▶ **EXERCISE DETAILS**:
Each line from the opening of the records that follow to the line with "Requests to find" needs to be written out exactly. Add nothing.

▶ **EXTRACTED ENTRIES**:
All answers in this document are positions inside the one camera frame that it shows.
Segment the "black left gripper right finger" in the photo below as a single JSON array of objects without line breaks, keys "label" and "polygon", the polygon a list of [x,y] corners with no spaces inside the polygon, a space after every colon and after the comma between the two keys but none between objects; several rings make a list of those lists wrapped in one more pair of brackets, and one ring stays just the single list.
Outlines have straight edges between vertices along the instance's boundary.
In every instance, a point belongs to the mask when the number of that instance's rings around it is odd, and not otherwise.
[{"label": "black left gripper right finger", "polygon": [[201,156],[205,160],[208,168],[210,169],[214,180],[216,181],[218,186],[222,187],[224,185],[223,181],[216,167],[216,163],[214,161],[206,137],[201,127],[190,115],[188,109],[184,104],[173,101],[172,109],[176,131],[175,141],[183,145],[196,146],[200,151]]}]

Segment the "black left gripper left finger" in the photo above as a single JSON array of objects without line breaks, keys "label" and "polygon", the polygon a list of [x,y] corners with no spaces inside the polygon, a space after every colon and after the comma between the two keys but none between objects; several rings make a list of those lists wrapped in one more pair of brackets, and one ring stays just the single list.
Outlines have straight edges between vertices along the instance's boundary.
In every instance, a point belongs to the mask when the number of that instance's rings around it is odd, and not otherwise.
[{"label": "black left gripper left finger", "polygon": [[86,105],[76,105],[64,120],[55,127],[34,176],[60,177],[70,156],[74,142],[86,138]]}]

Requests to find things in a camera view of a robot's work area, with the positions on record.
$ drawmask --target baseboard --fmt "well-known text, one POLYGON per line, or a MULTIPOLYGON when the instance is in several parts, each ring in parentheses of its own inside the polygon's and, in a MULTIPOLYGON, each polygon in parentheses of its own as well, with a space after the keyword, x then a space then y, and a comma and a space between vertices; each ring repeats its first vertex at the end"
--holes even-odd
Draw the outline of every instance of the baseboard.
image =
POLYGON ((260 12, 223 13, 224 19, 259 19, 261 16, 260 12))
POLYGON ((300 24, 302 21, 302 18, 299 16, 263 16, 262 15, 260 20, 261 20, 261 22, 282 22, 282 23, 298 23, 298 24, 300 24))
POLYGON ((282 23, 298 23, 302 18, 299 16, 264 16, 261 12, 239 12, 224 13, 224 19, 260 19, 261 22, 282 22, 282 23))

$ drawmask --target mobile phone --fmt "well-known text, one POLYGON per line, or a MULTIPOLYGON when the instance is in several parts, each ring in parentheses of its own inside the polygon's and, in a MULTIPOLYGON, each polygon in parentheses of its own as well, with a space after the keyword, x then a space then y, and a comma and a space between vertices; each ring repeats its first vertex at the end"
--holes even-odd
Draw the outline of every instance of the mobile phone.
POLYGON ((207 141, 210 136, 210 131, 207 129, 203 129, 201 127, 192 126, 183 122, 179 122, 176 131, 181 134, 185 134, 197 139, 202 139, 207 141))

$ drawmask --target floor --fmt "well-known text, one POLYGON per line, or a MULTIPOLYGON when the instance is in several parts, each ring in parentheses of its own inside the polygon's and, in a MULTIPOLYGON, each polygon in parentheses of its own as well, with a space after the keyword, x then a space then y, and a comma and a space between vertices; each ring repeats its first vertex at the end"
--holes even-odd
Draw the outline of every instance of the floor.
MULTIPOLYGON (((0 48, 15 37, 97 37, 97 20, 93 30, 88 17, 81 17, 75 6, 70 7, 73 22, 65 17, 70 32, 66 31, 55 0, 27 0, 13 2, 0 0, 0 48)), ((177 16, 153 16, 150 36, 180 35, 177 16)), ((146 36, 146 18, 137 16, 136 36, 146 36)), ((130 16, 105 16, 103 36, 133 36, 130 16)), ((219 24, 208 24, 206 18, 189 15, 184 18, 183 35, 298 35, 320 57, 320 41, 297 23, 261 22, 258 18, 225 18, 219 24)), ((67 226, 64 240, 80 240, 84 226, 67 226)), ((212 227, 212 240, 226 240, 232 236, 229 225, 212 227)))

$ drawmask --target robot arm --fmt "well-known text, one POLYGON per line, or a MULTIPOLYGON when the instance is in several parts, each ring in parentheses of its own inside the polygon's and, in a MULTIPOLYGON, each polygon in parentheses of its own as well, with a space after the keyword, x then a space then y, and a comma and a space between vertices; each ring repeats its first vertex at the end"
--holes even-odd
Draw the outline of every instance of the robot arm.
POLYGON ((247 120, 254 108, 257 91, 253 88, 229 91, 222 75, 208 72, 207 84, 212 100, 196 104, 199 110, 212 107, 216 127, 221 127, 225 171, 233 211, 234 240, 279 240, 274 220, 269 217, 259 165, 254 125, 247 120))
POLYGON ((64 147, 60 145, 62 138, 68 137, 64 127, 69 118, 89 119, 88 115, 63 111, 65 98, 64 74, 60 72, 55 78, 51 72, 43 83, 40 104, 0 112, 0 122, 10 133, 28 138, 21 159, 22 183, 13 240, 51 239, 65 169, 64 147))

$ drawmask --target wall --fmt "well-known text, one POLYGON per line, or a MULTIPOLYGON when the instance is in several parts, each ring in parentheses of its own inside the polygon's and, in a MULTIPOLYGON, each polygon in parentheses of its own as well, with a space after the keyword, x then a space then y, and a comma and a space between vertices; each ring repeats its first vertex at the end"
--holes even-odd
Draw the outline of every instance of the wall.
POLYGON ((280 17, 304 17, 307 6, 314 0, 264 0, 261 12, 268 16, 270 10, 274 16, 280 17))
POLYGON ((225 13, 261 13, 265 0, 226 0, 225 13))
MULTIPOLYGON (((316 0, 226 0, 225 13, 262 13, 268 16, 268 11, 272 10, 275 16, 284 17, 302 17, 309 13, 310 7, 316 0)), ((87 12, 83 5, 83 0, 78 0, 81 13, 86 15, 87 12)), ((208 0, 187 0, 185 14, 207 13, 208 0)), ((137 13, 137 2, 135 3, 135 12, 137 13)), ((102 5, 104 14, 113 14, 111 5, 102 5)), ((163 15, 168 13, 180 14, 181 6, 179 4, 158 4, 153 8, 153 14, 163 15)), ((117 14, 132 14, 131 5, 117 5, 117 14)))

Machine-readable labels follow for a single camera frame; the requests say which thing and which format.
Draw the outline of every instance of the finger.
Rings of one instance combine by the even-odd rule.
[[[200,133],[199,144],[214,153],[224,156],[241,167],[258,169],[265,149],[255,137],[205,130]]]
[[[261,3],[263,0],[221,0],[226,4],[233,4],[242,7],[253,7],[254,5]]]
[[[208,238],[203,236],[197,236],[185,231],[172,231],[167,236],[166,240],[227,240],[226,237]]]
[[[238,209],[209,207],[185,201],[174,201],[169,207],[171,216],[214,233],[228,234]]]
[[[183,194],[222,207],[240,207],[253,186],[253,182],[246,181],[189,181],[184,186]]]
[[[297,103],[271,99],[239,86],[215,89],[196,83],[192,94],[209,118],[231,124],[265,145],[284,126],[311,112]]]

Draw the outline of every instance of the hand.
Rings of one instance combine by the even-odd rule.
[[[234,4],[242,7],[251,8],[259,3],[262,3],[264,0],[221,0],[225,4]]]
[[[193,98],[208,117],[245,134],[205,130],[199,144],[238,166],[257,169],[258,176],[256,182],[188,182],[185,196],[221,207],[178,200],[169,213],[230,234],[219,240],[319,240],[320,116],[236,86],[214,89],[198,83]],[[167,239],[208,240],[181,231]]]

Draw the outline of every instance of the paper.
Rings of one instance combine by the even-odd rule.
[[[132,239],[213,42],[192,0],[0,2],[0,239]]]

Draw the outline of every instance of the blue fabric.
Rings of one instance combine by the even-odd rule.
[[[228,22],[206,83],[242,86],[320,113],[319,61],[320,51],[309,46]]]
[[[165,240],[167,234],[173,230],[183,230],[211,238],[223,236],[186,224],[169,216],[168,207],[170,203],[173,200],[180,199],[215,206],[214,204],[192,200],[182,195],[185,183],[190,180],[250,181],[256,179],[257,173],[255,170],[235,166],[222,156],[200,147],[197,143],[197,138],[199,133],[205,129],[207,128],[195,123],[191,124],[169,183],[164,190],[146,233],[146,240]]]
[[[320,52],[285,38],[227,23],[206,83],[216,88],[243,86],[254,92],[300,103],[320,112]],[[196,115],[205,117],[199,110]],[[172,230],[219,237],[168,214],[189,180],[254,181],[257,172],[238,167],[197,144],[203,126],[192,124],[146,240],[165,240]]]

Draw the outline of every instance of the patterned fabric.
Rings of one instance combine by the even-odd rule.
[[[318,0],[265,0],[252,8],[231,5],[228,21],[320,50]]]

▶ **RESPONSE TO THE EXERCISE**:
All answers in this document are positions inside the one camera frame that it shows.
Segment the "black left gripper right finger" in the photo below as a single JSON array of objects without line breaks, keys "label" and "polygon", the polygon a list of [x,y] corners with no spaces inside the polygon, a space after every colon and after the comma between the two keys but none between objects; several rings make a list of those lists wrapped in one more pair of brackets, and one ring stays just the single list.
Outlines have straight edges between vertices along the instance's boundary.
In every instance, a point belongs to the mask when the number of that instance's rings around it is odd, and not otherwise.
[{"label": "black left gripper right finger", "polygon": [[201,156],[205,160],[208,168],[210,169],[214,180],[216,181],[218,186],[222,187],[224,185],[223,181],[216,167],[216,163],[214,161],[206,137],[201,127],[190,115],[188,109],[184,104],[173,101],[172,109],[176,131],[175,141],[183,145],[196,146],[200,151]]}]

Segment the "black left gripper left finger" in the photo above as a single JSON array of objects without line breaks, keys "label" and "polygon", the polygon a list of [x,y] corners with no spaces inside the polygon, a space after every colon and after the comma between the two keys but none between objects; several rings make a list of those lists wrapped in one more pair of brackets, and one ring stays just the single list.
Outlines have straight edges between vertices along the instance's boundary.
In every instance, a point belongs to the mask when the number of that instance's rings around it is odd, and not otherwise.
[{"label": "black left gripper left finger", "polygon": [[86,105],[76,105],[64,120],[55,127],[34,176],[60,177],[70,156],[74,142],[86,138]]}]

Requests to find things in a camera view of a robot's work area, with the positions on record.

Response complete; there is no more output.